→ **DATA FOR REVIEW**:
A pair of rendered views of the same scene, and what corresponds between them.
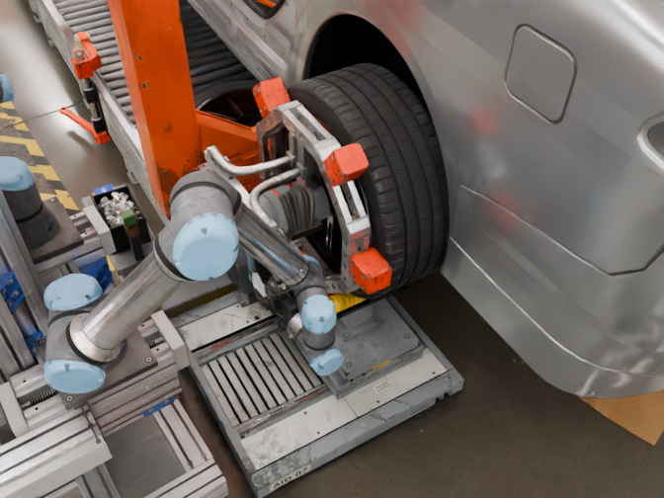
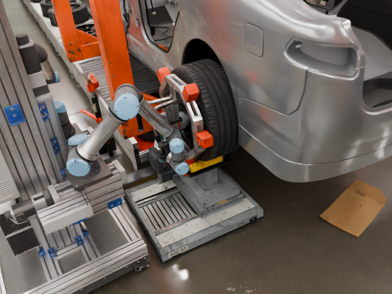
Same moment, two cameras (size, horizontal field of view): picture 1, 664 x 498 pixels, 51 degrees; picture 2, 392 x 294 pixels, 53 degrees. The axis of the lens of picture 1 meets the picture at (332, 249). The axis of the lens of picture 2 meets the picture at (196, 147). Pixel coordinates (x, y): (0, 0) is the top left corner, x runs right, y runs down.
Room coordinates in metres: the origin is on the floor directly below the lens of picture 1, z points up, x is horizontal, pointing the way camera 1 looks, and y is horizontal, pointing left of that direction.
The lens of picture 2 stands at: (-0.76, -0.28, 2.15)
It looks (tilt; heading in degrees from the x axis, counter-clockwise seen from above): 34 degrees down; 7
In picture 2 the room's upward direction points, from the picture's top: 5 degrees counter-clockwise
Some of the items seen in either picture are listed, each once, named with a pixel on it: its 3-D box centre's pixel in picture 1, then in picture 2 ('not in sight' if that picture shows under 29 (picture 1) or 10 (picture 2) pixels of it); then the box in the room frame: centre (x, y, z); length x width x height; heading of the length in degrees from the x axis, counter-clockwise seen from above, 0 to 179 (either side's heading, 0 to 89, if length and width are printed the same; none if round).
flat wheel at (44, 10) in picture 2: not in sight; (59, 6); (6.61, 2.89, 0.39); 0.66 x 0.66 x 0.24
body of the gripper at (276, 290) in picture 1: (287, 302); (167, 150); (1.10, 0.11, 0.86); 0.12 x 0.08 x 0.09; 31
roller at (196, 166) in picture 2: (356, 293); (206, 163); (1.44, -0.08, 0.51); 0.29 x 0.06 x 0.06; 121
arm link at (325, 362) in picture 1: (319, 349); (179, 164); (0.97, 0.03, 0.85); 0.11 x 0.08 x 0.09; 31
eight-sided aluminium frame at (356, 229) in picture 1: (308, 202); (181, 118); (1.49, 0.07, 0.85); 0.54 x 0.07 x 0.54; 31
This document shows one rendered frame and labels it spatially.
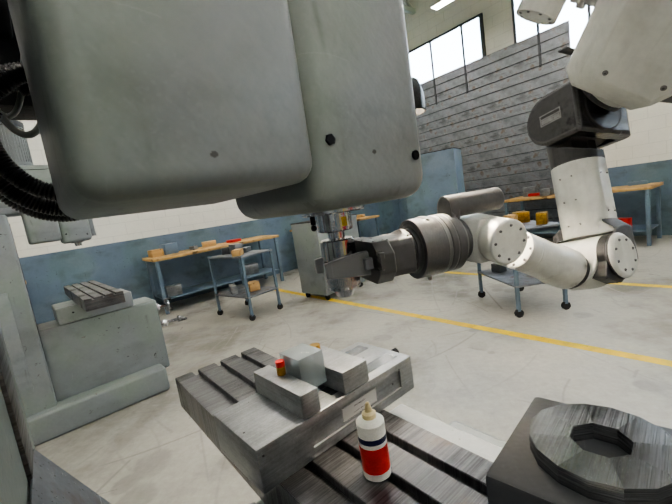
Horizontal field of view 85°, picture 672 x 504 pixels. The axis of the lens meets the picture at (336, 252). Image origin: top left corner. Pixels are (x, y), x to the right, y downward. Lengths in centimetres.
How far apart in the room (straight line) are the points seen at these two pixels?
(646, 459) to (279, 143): 34
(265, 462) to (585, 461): 41
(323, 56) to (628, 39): 47
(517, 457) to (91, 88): 38
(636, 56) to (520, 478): 60
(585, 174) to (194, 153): 69
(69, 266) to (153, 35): 663
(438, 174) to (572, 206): 573
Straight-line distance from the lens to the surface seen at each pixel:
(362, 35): 46
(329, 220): 48
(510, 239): 57
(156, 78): 30
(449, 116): 931
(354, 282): 49
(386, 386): 74
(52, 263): 689
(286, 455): 62
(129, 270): 698
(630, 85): 74
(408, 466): 62
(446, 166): 647
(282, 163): 32
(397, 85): 47
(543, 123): 85
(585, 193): 81
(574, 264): 72
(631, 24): 72
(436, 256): 52
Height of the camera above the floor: 132
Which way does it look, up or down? 8 degrees down
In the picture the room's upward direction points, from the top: 9 degrees counter-clockwise
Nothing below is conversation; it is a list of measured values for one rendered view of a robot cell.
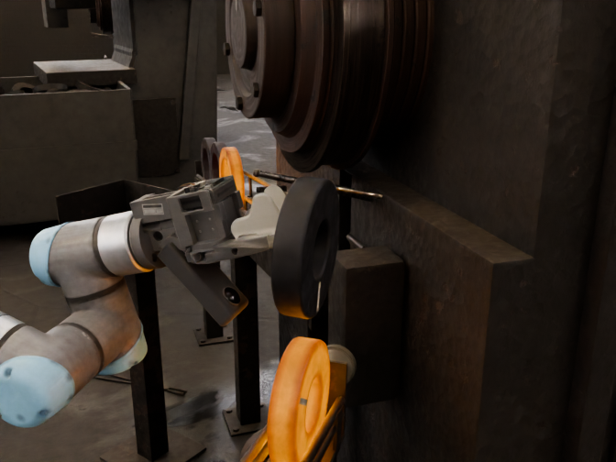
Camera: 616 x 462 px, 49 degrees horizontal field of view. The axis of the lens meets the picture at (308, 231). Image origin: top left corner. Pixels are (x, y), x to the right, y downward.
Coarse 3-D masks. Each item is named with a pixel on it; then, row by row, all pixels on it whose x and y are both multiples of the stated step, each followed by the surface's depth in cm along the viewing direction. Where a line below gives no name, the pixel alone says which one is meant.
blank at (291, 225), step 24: (288, 192) 70; (312, 192) 69; (336, 192) 77; (288, 216) 68; (312, 216) 68; (336, 216) 79; (288, 240) 67; (312, 240) 70; (336, 240) 81; (288, 264) 67; (312, 264) 71; (288, 288) 68; (312, 288) 72; (288, 312) 72; (312, 312) 74
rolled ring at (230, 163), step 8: (224, 152) 189; (232, 152) 186; (224, 160) 193; (232, 160) 184; (240, 160) 185; (224, 168) 196; (232, 168) 183; (240, 168) 184; (224, 176) 197; (240, 176) 183; (240, 184) 184; (240, 192) 184
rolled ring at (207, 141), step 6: (204, 138) 223; (210, 138) 222; (204, 144) 223; (210, 144) 219; (204, 150) 228; (210, 150) 218; (204, 156) 230; (204, 162) 231; (204, 168) 232; (204, 174) 231; (210, 174) 219
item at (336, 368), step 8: (336, 368) 88; (344, 368) 88; (336, 376) 88; (344, 376) 88; (336, 384) 88; (344, 384) 88; (336, 392) 89; (344, 392) 88; (328, 400) 89; (328, 408) 89; (344, 408) 89; (344, 416) 89; (344, 424) 89; (344, 432) 90
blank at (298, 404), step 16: (288, 352) 78; (304, 352) 78; (320, 352) 82; (288, 368) 76; (304, 368) 76; (320, 368) 82; (288, 384) 75; (304, 384) 76; (320, 384) 84; (272, 400) 75; (288, 400) 74; (304, 400) 77; (320, 400) 84; (272, 416) 74; (288, 416) 74; (304, 416) 77; (320, 416) 85; (272, 432) 75; (288, 432) 74; (304, 432) 78; (272, 448) 75; (288, 448) 75; (304, 448) 79
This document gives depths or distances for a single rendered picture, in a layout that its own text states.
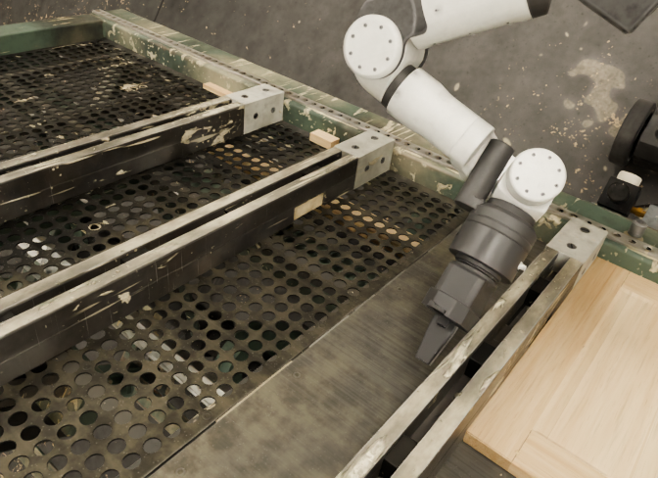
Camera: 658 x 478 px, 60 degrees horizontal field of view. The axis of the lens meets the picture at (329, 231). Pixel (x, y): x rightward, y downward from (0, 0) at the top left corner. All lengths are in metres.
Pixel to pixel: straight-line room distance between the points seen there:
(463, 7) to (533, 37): 1.46
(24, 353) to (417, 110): 0.55
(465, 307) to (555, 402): 0.18
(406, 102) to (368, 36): 0.10
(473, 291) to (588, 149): 1.38
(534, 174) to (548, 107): 1.38
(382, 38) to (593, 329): 0.51
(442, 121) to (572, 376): 0.37
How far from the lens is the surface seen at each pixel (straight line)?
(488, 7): 0.74
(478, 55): 2.21
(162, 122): 1.18
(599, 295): 1.00
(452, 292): 0.71
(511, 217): 0.72
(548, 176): 0.72
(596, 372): 0.86
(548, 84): 2.12
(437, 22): 0.75
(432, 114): 0.76
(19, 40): 1.76
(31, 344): 0.76
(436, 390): 0.67
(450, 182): 1.15
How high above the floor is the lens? 1.98
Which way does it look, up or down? 61 degrees down
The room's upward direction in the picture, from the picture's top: 77 degrees counter-clockwise
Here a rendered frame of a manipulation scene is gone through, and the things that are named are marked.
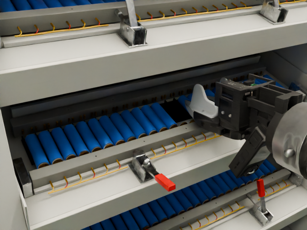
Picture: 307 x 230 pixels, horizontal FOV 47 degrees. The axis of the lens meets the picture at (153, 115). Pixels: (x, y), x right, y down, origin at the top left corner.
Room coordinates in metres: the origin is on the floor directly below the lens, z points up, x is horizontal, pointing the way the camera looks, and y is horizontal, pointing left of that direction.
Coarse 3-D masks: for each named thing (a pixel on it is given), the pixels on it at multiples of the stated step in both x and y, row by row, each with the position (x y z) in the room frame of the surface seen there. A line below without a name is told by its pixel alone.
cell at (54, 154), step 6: (42, 132) 0.51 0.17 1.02; (48, 132) 0.52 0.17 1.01; (42, 138) 0.50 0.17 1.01; (48, 138) 0.50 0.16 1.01; (42, 144) 0.49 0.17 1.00; (48, 144) 0.49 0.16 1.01; (54, 144) 0.49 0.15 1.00; (48, 150) 0.48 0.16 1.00; (54, 150) 0.48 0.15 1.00; (48, 156) 0.47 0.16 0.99; (54, 156) 0.47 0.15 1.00; (60, 156) 0.47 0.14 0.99
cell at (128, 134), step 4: (112, 116) 0.57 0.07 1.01; (116, 116) 0.57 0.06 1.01; (120, 116) 0.57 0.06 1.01; (112, 120) 0.57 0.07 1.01; (116, 120) 0.56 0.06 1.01; (120, 120) 0.56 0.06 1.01; (116, 124) 0.55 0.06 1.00; (120, 124) 0.55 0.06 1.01; (124, 124) 0.55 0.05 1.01; (116, 128) 0.55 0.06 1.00; (120, 128) 0.54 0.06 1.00; (124, 128) 0.54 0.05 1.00; (128, 128) 0.54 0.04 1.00; (120, 132) 0.54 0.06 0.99; (124, 132) 0.53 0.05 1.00; (128, 132) 0.53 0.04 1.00; (132, 132) 0.54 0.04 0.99; (124, 136) 0.53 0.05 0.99; (128, 136) 0.53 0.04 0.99; (132, 136) 0.53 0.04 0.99
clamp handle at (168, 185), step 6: (144, 162) 0.46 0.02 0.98; (144, 168) 0.46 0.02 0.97; (150, 168) 0.46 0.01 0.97; (156, 174) 0.44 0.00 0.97; (162, 174) 0.44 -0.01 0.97; (156, 180) 0.43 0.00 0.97; (162, 180) 0.42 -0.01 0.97; (168, 180) 0.42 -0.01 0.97; (162, 186) 0.42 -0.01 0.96; (168, 186) 0.41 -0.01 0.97; (174, 186) 0.41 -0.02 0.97
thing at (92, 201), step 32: (224, 64) 0.74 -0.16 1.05; (288, 64) 0.76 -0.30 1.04; (64, 96) 0.57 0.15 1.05; (96, 96) 0.60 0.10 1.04; (64, 160) 0.49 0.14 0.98; (160, 160) 0.51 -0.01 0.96; (192, 160) 0.51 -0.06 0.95; (224, 160) 0.53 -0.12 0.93; (32, 192) 0.42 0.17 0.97; (64, 192) 0.43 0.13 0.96; (96, 192) 0.43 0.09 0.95; (128, 192) 0.44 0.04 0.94; (160, 192) 0.48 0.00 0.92; (32, 224) 0.38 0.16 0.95; (64, 224) 0.40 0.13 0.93
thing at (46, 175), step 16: (304, 96) 0.70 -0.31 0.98; (176, 128) 0.55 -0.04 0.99; (192, 128) 0.56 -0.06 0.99; (128, 144) 0.50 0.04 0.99; (144, 144) 0.51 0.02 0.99; (160, 144) 0.52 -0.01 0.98; (192, 144) 0.54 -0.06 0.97; (80, 160) 0.46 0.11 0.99; (96, 160) 0.46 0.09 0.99; (112, 160) 0.48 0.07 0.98; (32, 176) 0.42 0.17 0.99; (48, 176) 0.43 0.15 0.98; (64, 176) 0.44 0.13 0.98; (80, 176) 0.45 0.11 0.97
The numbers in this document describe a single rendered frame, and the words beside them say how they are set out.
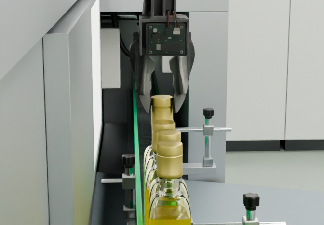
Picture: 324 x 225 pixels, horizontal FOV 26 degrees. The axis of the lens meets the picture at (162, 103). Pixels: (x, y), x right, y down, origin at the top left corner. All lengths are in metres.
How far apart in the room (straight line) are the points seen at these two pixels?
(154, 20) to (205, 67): 0.99
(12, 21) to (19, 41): 0.03
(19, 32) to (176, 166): 0.47
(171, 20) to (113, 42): 1.09
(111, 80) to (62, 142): 1.28
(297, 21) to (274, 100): 0.56
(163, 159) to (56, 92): 0.19
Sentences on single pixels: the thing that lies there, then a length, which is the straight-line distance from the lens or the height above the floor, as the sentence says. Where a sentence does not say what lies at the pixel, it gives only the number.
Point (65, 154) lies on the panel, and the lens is 0.83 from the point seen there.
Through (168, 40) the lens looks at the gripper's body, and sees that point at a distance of 1.01.
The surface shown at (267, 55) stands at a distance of 4.84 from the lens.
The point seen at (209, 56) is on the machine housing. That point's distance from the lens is 1.98.
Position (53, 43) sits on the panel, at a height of 1.31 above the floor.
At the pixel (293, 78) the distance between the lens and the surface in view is 4.91.
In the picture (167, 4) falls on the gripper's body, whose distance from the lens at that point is 1.02.
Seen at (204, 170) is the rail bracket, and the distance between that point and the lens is 1.83.
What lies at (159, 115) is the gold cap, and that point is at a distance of 1.08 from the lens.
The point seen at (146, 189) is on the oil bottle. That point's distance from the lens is 1.05.
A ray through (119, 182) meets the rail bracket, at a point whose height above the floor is 0.96.
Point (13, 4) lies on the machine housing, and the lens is 0.48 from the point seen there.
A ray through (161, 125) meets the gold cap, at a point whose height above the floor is 1.16.
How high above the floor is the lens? 1.42
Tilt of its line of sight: 13 degrees down
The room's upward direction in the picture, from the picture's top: straight up
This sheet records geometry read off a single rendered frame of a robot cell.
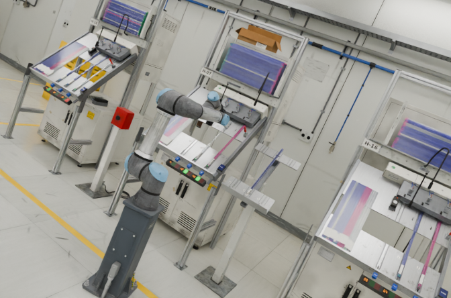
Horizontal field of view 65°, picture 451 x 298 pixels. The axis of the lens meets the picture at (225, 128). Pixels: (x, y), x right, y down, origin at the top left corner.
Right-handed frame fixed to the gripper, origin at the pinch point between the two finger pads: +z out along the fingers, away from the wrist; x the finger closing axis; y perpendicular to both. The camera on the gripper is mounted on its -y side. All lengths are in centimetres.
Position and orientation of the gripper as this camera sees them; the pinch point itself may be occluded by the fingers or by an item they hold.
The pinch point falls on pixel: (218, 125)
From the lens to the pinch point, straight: 263.1
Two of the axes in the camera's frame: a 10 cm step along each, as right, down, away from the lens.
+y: 5.6, -7.4, 3.8
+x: -8.2, -4.2, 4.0
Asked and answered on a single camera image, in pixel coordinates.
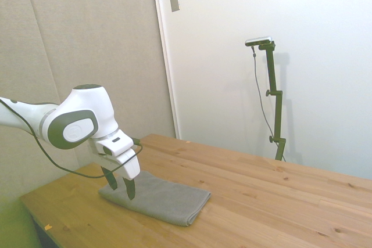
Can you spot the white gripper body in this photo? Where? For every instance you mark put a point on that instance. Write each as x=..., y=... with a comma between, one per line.
x=130, y=166

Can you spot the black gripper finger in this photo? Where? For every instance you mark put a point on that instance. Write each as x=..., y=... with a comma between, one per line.
x=130, y=188
x=112, y=179

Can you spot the gray terry towel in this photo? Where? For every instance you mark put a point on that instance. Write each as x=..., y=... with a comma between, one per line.
x=165, y=201

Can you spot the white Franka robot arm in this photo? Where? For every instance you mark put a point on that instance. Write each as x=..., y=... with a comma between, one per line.
x=78, y=108

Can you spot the small orange tape scrap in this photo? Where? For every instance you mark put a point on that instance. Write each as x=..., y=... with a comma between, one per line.
x=48, y=226

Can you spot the green blurry object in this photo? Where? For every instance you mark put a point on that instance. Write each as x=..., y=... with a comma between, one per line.
x=14, y=227

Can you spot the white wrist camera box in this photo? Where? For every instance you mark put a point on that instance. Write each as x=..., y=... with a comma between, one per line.
x=119, y=145

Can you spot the white door frame strip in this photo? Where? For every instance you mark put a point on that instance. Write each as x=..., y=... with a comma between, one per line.
x=165, y=56

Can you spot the black camera stand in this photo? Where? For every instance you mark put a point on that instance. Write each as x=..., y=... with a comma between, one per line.
x=276, y=100

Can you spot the gray wall plate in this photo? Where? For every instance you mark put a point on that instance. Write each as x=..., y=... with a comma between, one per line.
x=174, y=1

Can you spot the silver camera on stand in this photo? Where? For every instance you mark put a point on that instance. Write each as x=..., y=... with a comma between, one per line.
x=258, y=40

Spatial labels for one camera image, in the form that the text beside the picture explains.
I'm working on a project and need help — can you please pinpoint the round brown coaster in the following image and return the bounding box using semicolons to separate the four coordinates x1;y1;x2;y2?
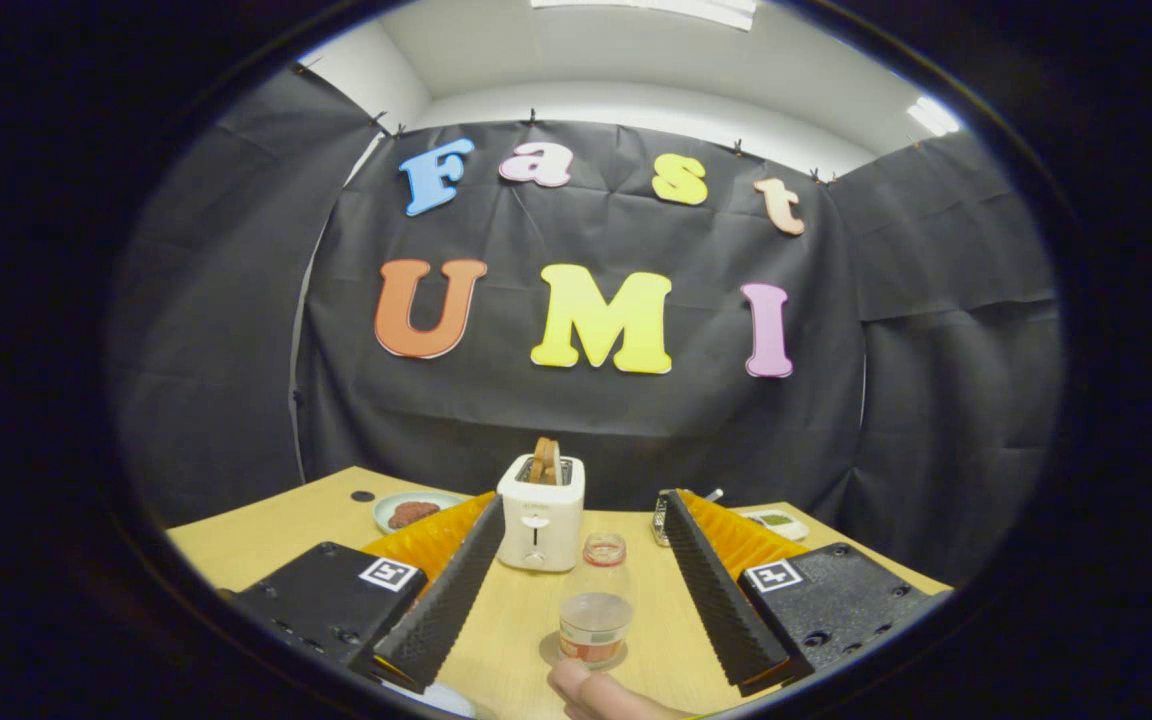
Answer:
539;630;629;673

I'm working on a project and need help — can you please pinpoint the black backdrop cloth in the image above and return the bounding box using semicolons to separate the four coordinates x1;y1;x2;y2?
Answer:
111;65;1067;586

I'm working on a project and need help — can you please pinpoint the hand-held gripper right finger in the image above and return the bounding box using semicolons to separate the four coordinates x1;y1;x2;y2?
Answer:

→ **ACTION ITEM**: A single number is the whole answer here: the number of lines in the data that include "text".

→ **ANSWER BOX**: 2